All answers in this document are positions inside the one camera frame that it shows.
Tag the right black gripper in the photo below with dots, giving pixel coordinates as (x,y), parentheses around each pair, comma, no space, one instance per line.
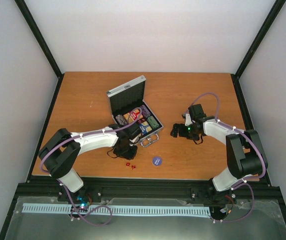
(175,129)

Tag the black aluminium frame rail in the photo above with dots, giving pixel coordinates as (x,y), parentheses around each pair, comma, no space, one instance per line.
(97,189)

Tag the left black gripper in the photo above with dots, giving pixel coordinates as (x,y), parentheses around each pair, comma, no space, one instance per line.
(131,156)

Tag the aluminium poker case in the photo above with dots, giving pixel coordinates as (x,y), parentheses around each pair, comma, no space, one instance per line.
(127,105)

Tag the green poker chip stack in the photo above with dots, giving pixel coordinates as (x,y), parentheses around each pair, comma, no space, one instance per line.
(153,122)

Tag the blue small blind button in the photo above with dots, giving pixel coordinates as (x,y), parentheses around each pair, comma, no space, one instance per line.
(157,161)

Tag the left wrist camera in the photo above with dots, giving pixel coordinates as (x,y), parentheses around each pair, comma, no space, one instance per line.
(134,140)

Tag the white slotted cable duct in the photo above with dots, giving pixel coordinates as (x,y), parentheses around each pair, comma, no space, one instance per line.
(116,210)

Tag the purple poker chip stack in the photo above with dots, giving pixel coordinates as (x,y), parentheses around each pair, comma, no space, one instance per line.
(145,112)

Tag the red playing card deck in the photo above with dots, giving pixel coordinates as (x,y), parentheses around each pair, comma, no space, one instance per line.
(132,116)

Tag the blue white poker chip stack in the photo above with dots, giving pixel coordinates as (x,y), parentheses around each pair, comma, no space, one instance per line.
(121,120)

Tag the blue playing card deck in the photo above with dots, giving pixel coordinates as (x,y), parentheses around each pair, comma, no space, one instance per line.
(145,128)

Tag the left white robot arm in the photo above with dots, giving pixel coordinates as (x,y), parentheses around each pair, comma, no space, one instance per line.
(59,154)

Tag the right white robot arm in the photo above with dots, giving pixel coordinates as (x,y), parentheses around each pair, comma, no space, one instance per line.
(245,153)

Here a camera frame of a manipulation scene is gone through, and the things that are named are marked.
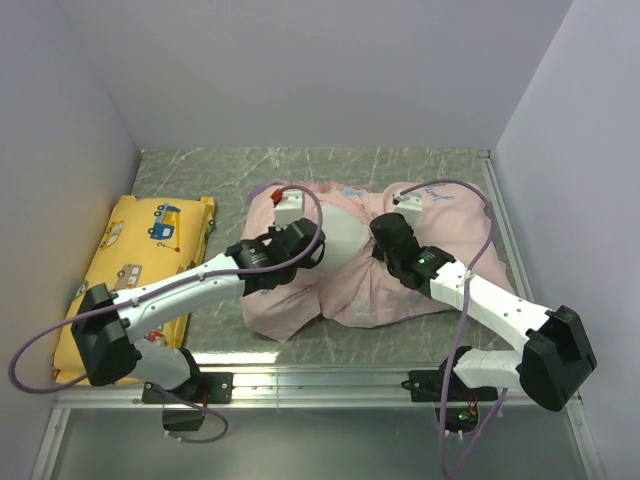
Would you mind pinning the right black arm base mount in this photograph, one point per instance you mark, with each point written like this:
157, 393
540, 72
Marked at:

## [Work item]
Would you please filter the lines above and copy every one that includes "this"?

## [Task solution]
All answers in this document are positions inside the one camera frame that it shows.
Would you mind pinning the right black arm base mount in this photograph, one point per instance you mark, with each point written like this:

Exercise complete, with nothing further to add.